EXTRACTED INFORMATION>
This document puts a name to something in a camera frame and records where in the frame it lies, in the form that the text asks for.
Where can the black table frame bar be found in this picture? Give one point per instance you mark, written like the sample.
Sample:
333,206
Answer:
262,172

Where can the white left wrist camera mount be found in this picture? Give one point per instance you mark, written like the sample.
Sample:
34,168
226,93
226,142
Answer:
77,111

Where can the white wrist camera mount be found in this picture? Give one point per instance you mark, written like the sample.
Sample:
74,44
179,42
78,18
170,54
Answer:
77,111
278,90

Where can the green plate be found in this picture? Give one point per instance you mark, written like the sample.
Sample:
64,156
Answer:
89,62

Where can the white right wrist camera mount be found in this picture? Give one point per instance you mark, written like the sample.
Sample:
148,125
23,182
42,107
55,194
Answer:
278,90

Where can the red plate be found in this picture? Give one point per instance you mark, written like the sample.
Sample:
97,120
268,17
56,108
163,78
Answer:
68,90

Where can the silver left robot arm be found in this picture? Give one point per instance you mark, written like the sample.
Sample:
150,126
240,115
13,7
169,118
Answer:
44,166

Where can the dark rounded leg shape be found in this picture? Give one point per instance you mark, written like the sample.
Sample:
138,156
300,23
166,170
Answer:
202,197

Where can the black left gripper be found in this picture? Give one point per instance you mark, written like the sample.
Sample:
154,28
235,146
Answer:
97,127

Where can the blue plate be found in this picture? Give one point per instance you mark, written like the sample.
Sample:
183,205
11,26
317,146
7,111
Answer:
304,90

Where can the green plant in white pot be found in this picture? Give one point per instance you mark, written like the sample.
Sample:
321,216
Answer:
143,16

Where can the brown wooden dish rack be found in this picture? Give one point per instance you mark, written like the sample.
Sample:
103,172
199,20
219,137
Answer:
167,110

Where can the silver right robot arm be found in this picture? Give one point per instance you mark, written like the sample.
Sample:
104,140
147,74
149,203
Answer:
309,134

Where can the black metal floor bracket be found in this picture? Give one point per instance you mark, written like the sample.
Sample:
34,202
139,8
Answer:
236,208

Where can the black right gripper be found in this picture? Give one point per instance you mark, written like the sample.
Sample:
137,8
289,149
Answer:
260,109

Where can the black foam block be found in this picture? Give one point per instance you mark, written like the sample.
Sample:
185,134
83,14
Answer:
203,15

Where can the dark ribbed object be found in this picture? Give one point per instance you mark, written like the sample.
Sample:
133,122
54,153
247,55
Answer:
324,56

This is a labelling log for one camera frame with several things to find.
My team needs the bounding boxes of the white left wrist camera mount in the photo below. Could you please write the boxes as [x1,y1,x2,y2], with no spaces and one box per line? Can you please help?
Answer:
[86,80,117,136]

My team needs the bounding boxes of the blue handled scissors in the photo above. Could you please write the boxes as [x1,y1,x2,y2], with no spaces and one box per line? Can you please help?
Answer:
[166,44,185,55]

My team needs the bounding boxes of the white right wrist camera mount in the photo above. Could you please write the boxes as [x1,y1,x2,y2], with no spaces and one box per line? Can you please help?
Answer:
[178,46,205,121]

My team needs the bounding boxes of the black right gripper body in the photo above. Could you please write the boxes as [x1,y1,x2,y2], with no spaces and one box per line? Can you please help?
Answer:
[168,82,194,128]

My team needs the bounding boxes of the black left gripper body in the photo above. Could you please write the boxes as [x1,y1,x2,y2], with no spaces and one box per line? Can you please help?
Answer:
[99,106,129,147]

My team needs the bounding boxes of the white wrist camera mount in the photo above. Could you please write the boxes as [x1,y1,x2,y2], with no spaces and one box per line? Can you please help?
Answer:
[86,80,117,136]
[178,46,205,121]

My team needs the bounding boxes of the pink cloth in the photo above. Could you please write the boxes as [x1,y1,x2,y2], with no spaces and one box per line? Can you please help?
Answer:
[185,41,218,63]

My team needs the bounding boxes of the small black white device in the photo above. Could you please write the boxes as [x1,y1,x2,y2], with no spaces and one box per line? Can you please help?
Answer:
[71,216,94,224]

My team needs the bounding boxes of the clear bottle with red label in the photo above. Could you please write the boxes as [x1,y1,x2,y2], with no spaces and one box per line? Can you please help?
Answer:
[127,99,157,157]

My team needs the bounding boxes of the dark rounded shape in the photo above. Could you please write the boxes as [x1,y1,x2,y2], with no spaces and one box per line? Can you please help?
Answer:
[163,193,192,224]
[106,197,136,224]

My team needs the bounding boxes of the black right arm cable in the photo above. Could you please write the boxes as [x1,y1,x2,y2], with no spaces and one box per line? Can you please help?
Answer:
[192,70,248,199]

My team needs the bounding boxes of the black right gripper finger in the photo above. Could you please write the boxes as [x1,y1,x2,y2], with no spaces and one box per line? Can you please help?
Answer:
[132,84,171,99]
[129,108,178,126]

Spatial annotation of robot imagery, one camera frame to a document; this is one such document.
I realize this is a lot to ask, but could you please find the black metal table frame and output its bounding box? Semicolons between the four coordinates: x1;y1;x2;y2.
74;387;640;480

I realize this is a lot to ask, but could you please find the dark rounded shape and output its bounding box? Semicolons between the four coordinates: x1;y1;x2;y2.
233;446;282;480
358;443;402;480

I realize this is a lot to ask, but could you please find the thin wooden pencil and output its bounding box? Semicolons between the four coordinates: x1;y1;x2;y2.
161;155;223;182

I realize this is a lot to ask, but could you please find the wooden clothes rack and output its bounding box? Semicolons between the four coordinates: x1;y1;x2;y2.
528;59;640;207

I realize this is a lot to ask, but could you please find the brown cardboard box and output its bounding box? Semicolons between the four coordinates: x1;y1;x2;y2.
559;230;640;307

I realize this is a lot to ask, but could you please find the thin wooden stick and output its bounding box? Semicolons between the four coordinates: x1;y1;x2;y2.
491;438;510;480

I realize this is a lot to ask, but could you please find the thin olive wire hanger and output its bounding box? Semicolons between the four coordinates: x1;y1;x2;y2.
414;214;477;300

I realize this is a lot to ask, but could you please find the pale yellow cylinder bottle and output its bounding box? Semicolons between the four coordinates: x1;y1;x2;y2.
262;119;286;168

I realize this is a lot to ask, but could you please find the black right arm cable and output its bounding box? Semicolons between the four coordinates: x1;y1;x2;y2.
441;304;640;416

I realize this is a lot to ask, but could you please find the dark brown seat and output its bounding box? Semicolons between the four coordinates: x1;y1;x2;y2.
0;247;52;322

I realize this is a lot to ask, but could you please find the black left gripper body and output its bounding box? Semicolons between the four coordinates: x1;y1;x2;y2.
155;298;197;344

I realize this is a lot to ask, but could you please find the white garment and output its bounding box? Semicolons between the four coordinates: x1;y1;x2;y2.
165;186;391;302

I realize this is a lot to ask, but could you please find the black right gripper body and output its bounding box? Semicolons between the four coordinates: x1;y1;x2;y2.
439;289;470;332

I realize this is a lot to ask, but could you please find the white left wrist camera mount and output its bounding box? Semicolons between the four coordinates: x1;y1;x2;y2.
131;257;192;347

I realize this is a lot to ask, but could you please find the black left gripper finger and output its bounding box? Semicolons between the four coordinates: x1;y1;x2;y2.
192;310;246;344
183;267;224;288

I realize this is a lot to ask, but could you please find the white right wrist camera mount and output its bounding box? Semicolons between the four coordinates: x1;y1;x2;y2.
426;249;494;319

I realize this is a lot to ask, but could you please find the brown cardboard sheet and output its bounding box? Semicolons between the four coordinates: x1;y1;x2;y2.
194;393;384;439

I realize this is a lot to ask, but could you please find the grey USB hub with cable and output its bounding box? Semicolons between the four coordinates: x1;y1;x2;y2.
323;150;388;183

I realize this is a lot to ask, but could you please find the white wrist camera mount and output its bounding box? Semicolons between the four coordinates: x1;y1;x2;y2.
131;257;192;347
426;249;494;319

WHAT YOU WILL DO>
Retype the records above so that nothing differs from the original.

ANSWER SECTION>
This document puts a name to something in a camera frame and records where in the frame it lies, in the form that the text asks for.
Where can the black table frame bar be found in this picture? Give one point per instance you mark, written like the sample.
Sample:
333,206
Answer:
262,172

Where can the white left wrist camera mount be found in this picture? Give one point per instance you mark, written like the sample.
Sample:
34,168
226,93
226,142
Answer:
77,111

Where can the white wrist camera mount be found in this picture? Give one point per instance you mark, written like the sample.
Sample:
74,44
179,42
78,18
170,54
Answer:
77,111
278,90

Where can the green plate be found in this picture? Give one point per instance you mark, written like the sample.
Sample:
64,156
Answer:
89,62

Where can the white right wrist camera mount be found in this picture? Give one point per instance you mark, written like the sample.
Sample:
148,125
23,182
42,107
55,194
Answer:
278,90

Where can the red plate be found in this picture? Give one point per instance you mark, written like the sample.
Sample:
97,120
268,17
56,108
163,78
Answer:
68,90

Where can the silver left robot arm be found in this picture? Give one point per instance you mark, written like the sample.
Sample:
150,126
240,115
13,7
169,118
Answer:
44,166

Where can the dark rounded leg shape be found in this picture? Give one point per instance you mark, written like the sample.
Sample:
138,156
300,23
166,170
Answer:
202,197

Where can the black left gripper be found in this picture? Give one point per instance you mark, written like the sample.
Sample:
154,28
235,146
Answer:
97,127

Where can the blue plate be found in this picture? Give one point per instance you mark, written like the sample.
Sample:
183,205
11,26
317,146
7,111
Answer:
304,90

Where can the green plant in white pot be found in this picture? Give one point per instance you mark, written like the sample.
Sample:
321,216
Answer:
143,16

Where can the brown wooden dish rack be found in this picture? Give one point per instance you mark, written like the sample.
Sample:
103,172
199,20
219,137
Answer:
167,110

Where can the silver right robot arm be found in this picture? Give one point per instance you mark, written like the sample.
Sample:
104,140
147,74
149,203
Answer:
309,134

Where can the black metal floor bracket be found in this picture? Give one point per instance you mark, written like the sample.
Sample:
34,202
139,8
Answer:
236,208

Where can the black right gripper be found in this picture? Give one point per instance you mark, written like the sample.
Sample:
137,8
289,149
Answer:
260,109

Where can the black foam block be found in this picture? Give one point per instance you mark, written like the sample.
Sample:
185,134
83,14
Answer:
203,15

Where can the dark ribbed object be found in this picture? Give one point per instance you mark, written like the sample.
Sample:
133,122
54,153
247,55
Answer:
324,56

This is a labelling log for one camera frame with several things to find.
My team needs the bounding boxes of the white left wrist camera mount in the photo below. Could you please write the boxes as [x1,y1,x2,y2], with no spaces and one box per line? Can you please help?
Answer:
[86,80,117,136]

My team needs the bounding boxes of the blue handled scissors in the photo above. Could you please write the boxes as [x1,y1,x2,y2], with no spaces and one box per line? Can you please help?
Answer:
[166,44,185,55]

My team needs the bounding boxes of the white right wrist camera mount in the photo above. Could you please write the boxes as [x1,y1,x2,y2], with no spaces and one box per line? Can you please help?
Answer:
[178,46,205,121]

My team needs the bounding boxes of the black right gripper body in the photo above. Could you please write the boxes as [x1,y1,x2,y2], with no spaces and one box per line? Can you please help?
Answer:
[168,82,194,128]

My team needs the bounding boxes of the black left gripper body in the photo above. Could you please write the boxes as [x1,y1,x2,y2], with no spaces and one box per line? Can you please help?
Answer:
[99,106,129,147]

My team needs the bounding boxes of the white wrist camera mount in the photo above. Could you please write the boxes as [x1,y1,x2,y2], with no spaces and one box per line? Can you please help?
Answer:
[86,80,117,136]
[178,46,205,121]

My team needs the bounding boxes of the pink cloth in the photo above. Could you please write the boxes as [x1,y1,x2,y2], with no spaces and one box per line? Can you please help?
Answer:
[185,41,218,63]

My team needs the bounding boxes of the small black white device in the photo above. Could you please write the boxes as [x1,y1,x2,y2], with no spaces and one box per line? Can you please help?
Answer:
[71,216,94,224]

My team needs the bounding boxes of the clear bottle with red label in the photo above. Could you please write the boxes as [x1,y1,x2,y2], with no spaces and one box per line? Can you please help?
Answer:
[127,99,157,157]

My team needs the bounding boxes of the dark rounded shape in the photo above. Could you please write the boxes as [x1,y1,x2,y2], with no spaces and one box per line? Can you please help?
Answer:
[163,193,192,224]
[106,197,136,224]

My team needs the bounding boxes of the black right arm cable in the photo above. Could you please write the boxes as [x1,y1,x2,y2], with no spaces and one box per line? Can you please help?
Answer:
[192,70,248,199]

My team needs the bounding boxes of the black right gripper finger in the photo above. Could you please write the boxes as [x1,y1,x2,y2], with no spaces and one box per line? Can you please help?
Answer:
[132,84,171,99]
[129,108,178,126]

Spatial annotation of robot imagery, one camera frame to a document; this is one such document.
I realize this is a lot to ask, but could you please find the black metal table frame and output its bounding box? Semicolons between the four coordinates: x1;y1;x2;y2.
74;387;640;480

I realize this is a lot to ask, but could you please find the dark rounded shape and output its bounding box? Semicolons between the four coordinates: x1;y1;x2;y2.
233;446;282;480
358;443;402;480

I realize this is a lot to ask, but could you please find the thin wooden pencil and output its bounding box? Semicolons between the four coordinates: x1;y1;x2;y2.
161;155;223;182

I realize this is a lot to ask, but could you please find the wooden clothes rack and output its bounding box? Semicolons between the four coordinates: x1;y1;x2;y2.
528;59;640;207

I realize this is a lot to ask, but could you please find the brown cardboard box and output its bounding box? Semicolons between the four coordinates: x1;y1;x2;y2.
559;230;640;307

I realize this is a lot to ask, but could you please find the thin wooden stick and output its bounding box? Semicolons between the four coordinates: x1;y1;x2;y2.
491;438;510;480

I realize this is a lot to ask, but could you please find the thin olive wire hanger and output its bounding box? Semicolons between the four coordinates: x1;y1;x2;y2.
414;214;477;300

I realize this is a lot to ask, but could you please find the pale yellow cylinder bottle and output its bounding box? Semicolons between the four coordinates: x1;y1;x2;y2.
262;119;286;168

I realize this is a lot to ask, but could you please find the black right arm cable and output its bounding box? Semicolons between the four coordinates: x1;y1;x2;y2.
441;304;640;416

I realize this is a lot to ask, but could you please find the dark brown seat and output its bounding box? Semicolons between the four coordinates: x1;y1;x2;y2.
0;247;52;322

I realize this is a lot to ask, but could you please find the black left gripper body and output its bounding box? Semicolons between the four coordinates: x1;y1;x2;y2.
155;298;197;344

I realize this is a lot to ask, but could you please find the white garment and output its bounding box? Semicolons between the four coordinates: x1;y1;x2;y2.
165;186;391;302

I realize this is a lot to ask, but could you please find the black right gripper body and output its bounding box? Semicolons between the four coordinates: x1;y1;x2;y2.
439;289;470;332

I realize this is a lot to ask, but could you please find the white left wrist camera mount and output its bounding box? Semicolons between the four coordinates: x1;y1;x2;y2.
131;257;192;347

I realize this is a lot to ask, but could you please find the black left gripper finger and output its bounding box? Semicolons between the four coordinates: x1;y1;x2;y2.
192;310;246;344
183;267;224;288

I realize this is a lot to ask, but could you please find the white right wrist camera mount and output its bounding box? Semicolons between the four coordinates: x1;y1;x2;y2.
426;249;494;319

I realize this is a lot to ask, but could you please find the brown cardboard sheet and output its bounding box? Semicolons between the four coordinates: x1;y1;x2;y2.
194;393;384;439

I realize this is a lot to ask, but could you please find the grey USB hub with cable and output its bounding box? Semicolons between the four coordinates: x1;y1;x2;y2.
323;150;388;183

I realize this is a lot to ask, but could you please find the white wrist camera mount and output its bounding box? Semicolons between the four coordinates: x1;y1;x2;y2.
131;257;192;347
426;249;494;319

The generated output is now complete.